Sería bueno hacer un ejercicio de memoria y ver las frustraciones sufridas a lo largo de nuestra historia y los deseos insatisfechos acumulados día a día. Y desde luego, revisar cómo fueron interpretados por los demás y cómo nos atendieron. También, lo generado en nuestro interior cuando los demás se equivocaron al auxiliarnos y cómo afectan esas equivocaciones a nuestra vida hoy.
Con esto no queremos justificar al muchacho. Él tiene su parte de culpa en el proceso y mucha; pues la vida le dio, con seguridad, todo lo necesario para su realización. Si solamente se ha sentado a esperar recibir, sin esfuerzo, todo aquello a lo cual cree tener derecho, consideramos, se equivoca.

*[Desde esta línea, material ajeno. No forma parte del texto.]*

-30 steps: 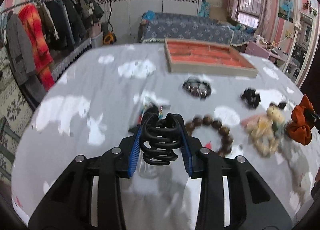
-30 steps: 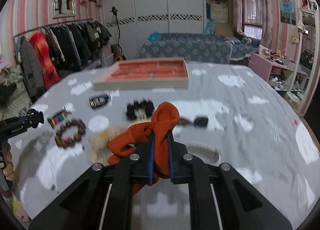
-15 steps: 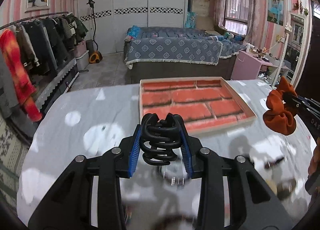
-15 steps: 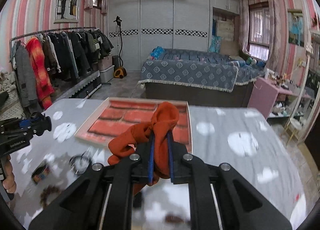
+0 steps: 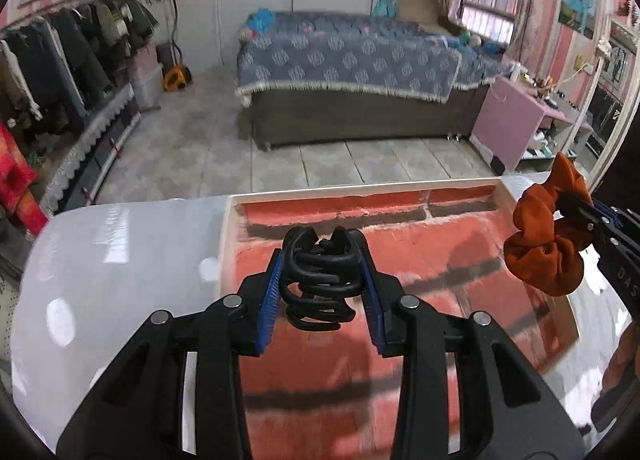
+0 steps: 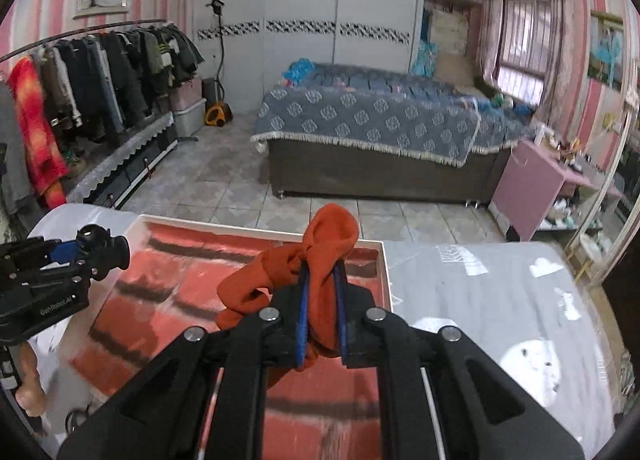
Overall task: Organize jewelry
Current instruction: 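Carry the claw clip and scrunchie to the tray and release both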
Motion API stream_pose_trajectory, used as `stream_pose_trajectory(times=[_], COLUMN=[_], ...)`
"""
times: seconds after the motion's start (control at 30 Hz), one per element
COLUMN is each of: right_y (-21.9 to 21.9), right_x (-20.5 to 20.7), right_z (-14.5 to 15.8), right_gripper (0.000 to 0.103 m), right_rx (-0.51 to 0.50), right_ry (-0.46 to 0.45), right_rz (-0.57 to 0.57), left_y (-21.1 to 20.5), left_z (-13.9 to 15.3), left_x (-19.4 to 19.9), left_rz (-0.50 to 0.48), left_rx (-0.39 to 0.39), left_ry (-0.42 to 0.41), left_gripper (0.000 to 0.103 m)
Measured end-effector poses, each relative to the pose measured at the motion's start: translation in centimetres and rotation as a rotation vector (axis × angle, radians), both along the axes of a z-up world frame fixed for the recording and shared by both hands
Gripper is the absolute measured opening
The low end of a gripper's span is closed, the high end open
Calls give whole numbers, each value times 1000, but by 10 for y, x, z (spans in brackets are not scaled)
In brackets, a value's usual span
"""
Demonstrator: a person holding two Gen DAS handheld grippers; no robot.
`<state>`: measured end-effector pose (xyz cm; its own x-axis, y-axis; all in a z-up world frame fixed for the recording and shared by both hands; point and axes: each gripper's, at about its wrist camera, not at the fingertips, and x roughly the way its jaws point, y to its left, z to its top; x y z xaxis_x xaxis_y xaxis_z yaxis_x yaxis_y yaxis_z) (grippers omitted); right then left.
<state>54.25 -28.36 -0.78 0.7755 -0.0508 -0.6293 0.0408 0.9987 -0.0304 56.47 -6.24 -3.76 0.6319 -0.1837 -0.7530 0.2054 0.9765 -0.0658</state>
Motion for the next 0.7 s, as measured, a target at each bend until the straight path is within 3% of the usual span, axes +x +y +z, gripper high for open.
stream_pose_trajectory(times=[0.13, 0.27, 0.4, 0.7], right_y=[-10, -11, -16, -16], right_x=[38, 57, 72, 91], right_z=[-22, -35, -49, -76], right_gripper=[12, 12, 12, 15], right_rx=[57, 16, 51, 16], right_ry=[93, 137, 212, 308], right_rz=[-26, -39, -48, -55], left_y=[-12, -22, -27, -27], left_z=[-18, -37, -50, -65], left_x=[32, 59, 77, 86], left_rz=[-9, -35, -29, -10], left_rx=[22, 2, 33, 81], left_ry=[65, 169, 203, 200], left_gripper=[36, 36, 36, 36])
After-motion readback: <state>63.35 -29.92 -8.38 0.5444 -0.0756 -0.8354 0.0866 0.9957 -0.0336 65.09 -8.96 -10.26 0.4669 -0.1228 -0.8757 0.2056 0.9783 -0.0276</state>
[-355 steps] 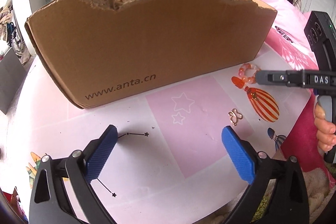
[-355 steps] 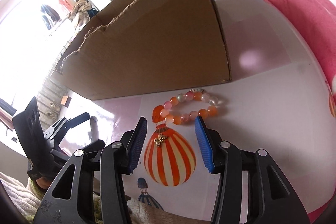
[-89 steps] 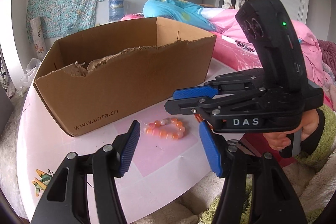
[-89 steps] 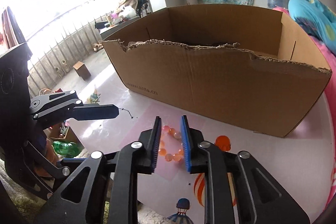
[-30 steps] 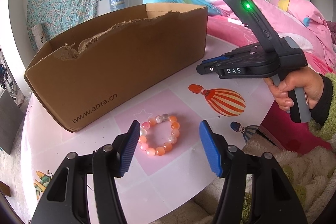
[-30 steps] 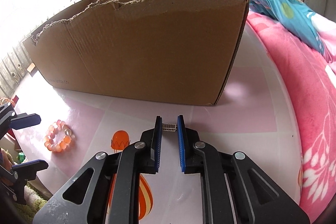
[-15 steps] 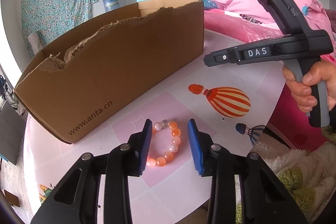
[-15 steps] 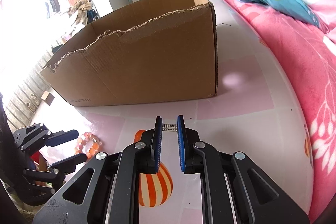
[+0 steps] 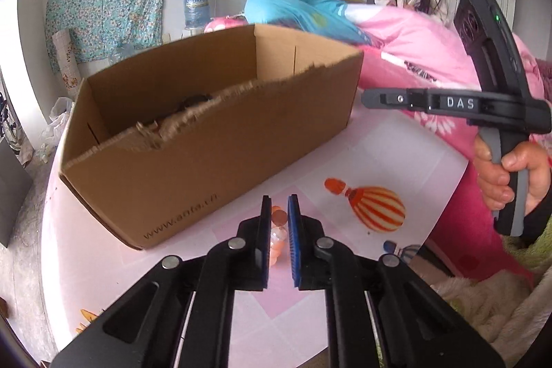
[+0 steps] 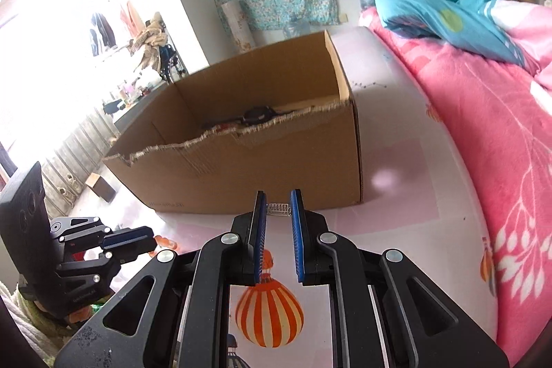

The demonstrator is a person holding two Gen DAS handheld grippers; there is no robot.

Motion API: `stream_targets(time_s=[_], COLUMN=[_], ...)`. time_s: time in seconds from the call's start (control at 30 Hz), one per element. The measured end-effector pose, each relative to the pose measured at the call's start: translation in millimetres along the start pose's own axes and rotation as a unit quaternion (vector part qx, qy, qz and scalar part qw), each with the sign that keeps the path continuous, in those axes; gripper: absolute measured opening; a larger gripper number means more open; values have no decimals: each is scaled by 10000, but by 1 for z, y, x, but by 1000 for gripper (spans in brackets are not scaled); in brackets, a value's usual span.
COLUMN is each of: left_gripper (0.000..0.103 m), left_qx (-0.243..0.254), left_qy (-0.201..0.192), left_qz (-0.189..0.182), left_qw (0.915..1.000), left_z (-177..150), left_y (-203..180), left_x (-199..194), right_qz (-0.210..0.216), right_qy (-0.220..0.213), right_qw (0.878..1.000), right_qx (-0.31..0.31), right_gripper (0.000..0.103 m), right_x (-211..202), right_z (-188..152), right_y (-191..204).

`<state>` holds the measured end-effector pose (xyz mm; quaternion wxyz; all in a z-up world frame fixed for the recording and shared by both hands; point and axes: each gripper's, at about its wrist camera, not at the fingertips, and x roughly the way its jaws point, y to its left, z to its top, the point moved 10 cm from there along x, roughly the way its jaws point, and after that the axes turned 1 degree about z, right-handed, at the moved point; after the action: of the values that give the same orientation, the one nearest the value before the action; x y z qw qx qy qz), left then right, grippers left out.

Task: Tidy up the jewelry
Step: 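Carry the bracelet and clasp over the box and open both tools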

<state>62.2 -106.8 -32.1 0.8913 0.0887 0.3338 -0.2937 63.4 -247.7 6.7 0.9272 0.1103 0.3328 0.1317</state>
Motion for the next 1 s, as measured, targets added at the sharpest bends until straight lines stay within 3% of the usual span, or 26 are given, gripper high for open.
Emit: stream_targets(time_s=[0.17, 0.27, 0.33, 0.5, 0.7, 0.83, 0.9, 1.0], left_gripper=[9, 9, 9, 9, 10, 16, 39, 42], left_qx=[-295, -288, -178, 6, -88, -89, -121, -166], left_qy=[-654, -971, -1006, -199, 1024, 1171, 1095, 904], left_qz=[-474, -478, -209, 273, 612, 660, 705, 768], left_qw=[9963, 9937, 9945, 9994, 9928, 9909, 9914, 9928], left_z=[66, 101, 116, 122, 82, 72, 74, 80], left_y=[12, 22, 32, 64, 96, 100, 100, 103], left_x=[-41, -54, -50, 7, 72, 78, 74, 62], right_qz=[327, 439, 487, 348, 78, -107, -147, -166], right_qy=[-490, -518, -389, 574, 1522, 1598, 1563, 1378], right_qw=[9981, 9969, 9963, 9929, 9781, 9720, 9726, 9774], right_qx=[-201, -394, -584, -984, -1415, -1717, -1717, -1597], right_gripper=[12, 12, 12, 12, 12, 13, 17, 22], right_x=[-17, -11, 0, 58, 105, 108, 105, 96], right_z=[56, 84, 96, 99, 76, 73, 74, 81], right_y=[10, 14, 17, 13, 7, 10, 8, 5])
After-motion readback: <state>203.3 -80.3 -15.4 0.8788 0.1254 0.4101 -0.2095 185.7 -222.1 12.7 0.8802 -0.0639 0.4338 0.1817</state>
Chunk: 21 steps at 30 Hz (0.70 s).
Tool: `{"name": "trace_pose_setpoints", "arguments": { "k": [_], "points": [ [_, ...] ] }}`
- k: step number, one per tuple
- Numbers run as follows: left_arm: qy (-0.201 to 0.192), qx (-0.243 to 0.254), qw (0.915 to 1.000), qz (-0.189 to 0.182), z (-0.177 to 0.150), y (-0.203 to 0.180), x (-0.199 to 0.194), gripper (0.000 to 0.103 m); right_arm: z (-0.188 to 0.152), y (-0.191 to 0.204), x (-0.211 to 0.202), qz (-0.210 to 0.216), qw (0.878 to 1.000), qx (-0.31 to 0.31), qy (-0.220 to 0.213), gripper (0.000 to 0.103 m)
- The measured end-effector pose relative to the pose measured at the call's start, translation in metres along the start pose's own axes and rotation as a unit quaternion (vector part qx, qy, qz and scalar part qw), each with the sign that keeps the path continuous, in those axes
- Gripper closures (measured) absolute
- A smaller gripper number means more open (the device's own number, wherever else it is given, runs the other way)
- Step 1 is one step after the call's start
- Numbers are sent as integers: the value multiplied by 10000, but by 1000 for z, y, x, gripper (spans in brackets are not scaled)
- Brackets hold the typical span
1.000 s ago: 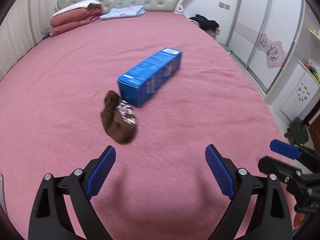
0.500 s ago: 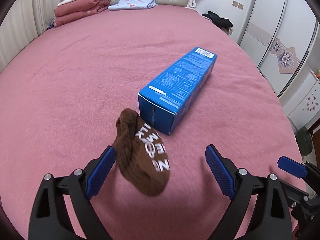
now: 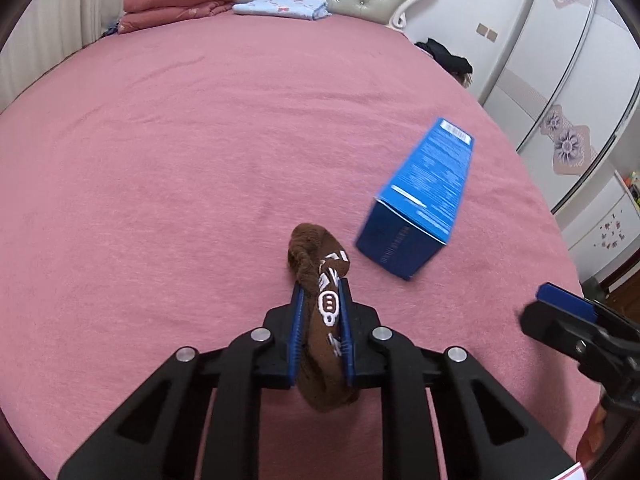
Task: Collect trash
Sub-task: 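Grasp the brown sock with the left tool, then grasp the blue box with right tool while left tool holds the brown sock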
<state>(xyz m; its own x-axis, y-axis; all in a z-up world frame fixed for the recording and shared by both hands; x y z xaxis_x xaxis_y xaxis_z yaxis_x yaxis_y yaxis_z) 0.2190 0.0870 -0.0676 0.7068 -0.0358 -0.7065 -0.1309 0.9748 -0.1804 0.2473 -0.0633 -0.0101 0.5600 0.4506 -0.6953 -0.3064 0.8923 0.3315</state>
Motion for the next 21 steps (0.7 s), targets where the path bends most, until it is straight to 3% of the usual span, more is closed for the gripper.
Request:
{"name": "trace_pose_setpoints", "arguments": {
  "k": [9,15,21],
  "points": [
    [-157,8,9999,-64,23,26,-2,88,31,33,30,-421,9987,253,-127,23],
    [-131,34,9999,-29,42,38,6,88,67,39,65,-1350,9883,692,130,15],
    [-106,-65,9999,35,48,42,7,88,91,32,99,-2283,9669,1063,416,15]
  ]
}}
Point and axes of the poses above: each gripper's, at about its wrist camera, not at the fingertips, and x roughly the way its jaws point, y to its left, z to its top, the point moved 1 cm from there along x, roughly the way its jaws point, and after that the axes turned 9 degrees about -y, right-handed, at the moved point
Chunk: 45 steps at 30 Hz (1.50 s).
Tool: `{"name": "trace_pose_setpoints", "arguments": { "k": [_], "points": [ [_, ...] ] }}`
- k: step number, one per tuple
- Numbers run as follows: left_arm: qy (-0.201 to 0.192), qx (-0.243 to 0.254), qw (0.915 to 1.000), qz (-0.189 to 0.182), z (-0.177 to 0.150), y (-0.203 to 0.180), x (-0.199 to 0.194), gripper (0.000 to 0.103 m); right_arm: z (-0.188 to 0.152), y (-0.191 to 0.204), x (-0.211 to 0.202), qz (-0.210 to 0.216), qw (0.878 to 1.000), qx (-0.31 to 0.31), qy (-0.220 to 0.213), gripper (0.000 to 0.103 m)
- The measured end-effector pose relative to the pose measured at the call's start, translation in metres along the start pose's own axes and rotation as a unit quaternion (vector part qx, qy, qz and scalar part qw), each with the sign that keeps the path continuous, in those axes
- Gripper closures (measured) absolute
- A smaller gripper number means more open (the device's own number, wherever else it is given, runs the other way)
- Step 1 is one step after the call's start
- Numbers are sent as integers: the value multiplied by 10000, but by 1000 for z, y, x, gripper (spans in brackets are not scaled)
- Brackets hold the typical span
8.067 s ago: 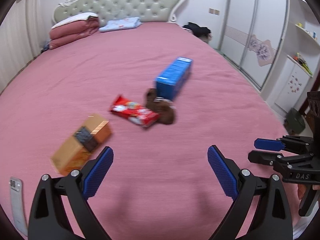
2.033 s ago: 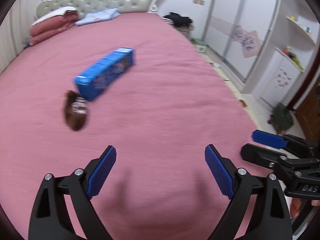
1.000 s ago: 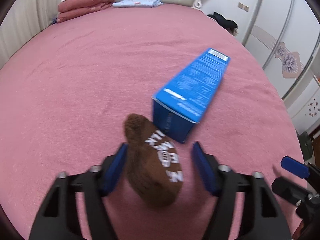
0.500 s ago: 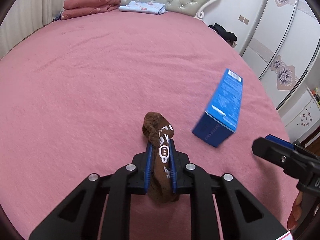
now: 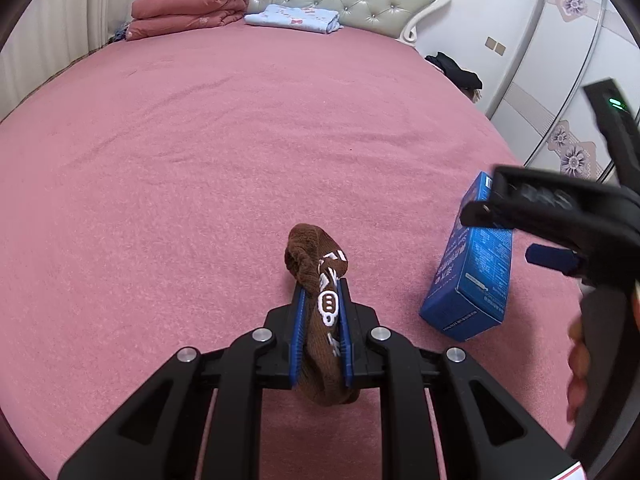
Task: Collect trash
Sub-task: 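Grasp the blue box with right tool while left tool holds the brown sock, then carry the brown sock and blue box over the yellow bin and release both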
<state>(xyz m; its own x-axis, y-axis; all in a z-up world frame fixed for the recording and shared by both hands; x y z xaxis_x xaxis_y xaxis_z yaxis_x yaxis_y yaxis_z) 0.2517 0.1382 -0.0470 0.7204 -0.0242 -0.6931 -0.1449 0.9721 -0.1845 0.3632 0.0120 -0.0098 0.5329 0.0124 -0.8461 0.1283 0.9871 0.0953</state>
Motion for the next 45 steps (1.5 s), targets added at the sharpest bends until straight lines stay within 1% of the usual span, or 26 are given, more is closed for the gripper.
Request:
{"name": "trace_pose_setpoints", "arguments": {
  "k": [2,3,4,5,6,7,9,12,16,19,21,24,28,30,32,35,39,40,45],
  "points": [
    [28,-12,10000,-26,-3,-2,-1,88,2,4,10,-200,9996,-109,161,17],
    [55,35,10000,-9,-5,-3,0,88,2,7,15,-250,9991,-235,231,23],
    [80,76,9999,-4,-7,-5,0,88,1,8,21,-289,9982,-411,320,26],
    [99,90,9999,-13,-7,-6,1,88,0,9,24,-249,9978,-482,380,33],
    [115,77,9999,-26,-7,-7,2,88,-1,9,26,-184,9978,-486,421,43],
    [125,40,9999,-56,-9,-8,2,88,-3,5,28,-168,9976,-482,469,44],
    [146,9,9998,-104,-13,-11,1,88,-7,0,27,-158,9970,-570,492,51],
    [186,81,9996,-180,-22,-23,-5,88,-14,-13,20,182,9960,-713,511,54],
    [246,133,9991,-308,-36,-39,-15,88,-32,-46,0,773,9923,-786,558,55],
    [343,101,9983,-453,-53,-52,-24,88,-52,-80,-16,1159,9885,-720,654,55],
    [408,69,9977,-533,-64,-61,-30,88,-64,-98,-26,1313,9863,-719,695,55],
    [494,133,9965,-664,-80,-79,-39,88,-83,-129,-45,1687,9810,-586,758,55],
    [603,40,9934,-976,-101,-107,-54,88,-104,-172,-69,2091,9748,-386,676,55],
    [637,67,9921,-1075,-111,-121,-60,88,-111,-189,-79,2242,9720,-313,630,55],
    [684,107,9904,-1196,-121,-136,-66,88,-123,-209,-93,2258,9720,-304,570,55],
    [813,143,9861,-1445,-136,-162,-72,88,-134,-237,-103,2344,9700,-166,620,55],
    [928,391,9798,-1725,-153,-206,-79,88,-147,-273,-117,2352,9709,-48,452,55],
    [954,442,9776,-1824,-156,-217,-81,88,-152,-273,-122,2349,9711,-3,428,55],
    [1045,717,9695,-2096,-172,-266,-86,88,-153,-319,-131,2284,9728,249,286,55]
  ]
}}
Point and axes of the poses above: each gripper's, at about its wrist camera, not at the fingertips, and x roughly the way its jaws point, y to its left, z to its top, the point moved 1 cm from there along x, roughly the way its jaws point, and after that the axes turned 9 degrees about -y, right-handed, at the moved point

No estamos haciendo un juicio, desde luego; simplemente estamos poniendo en claro tanto la actitud de la mamá como la del muchacho. Al pedirle a la señora la evaluación de las dos experiencias, a pesar de todas las limitaciones tenidas, ella aprecia más su experiencia que la de su muchacho.
Y si ella sola pudo realizarlo suyo, con mayor razón pudo haberlo hecho el hijo quien sí tenía apoyo. Cualquier explicación sobra. Pero no debemos dejar de observar: la mamá obró por su experiencia y no por las necesidades del hijo.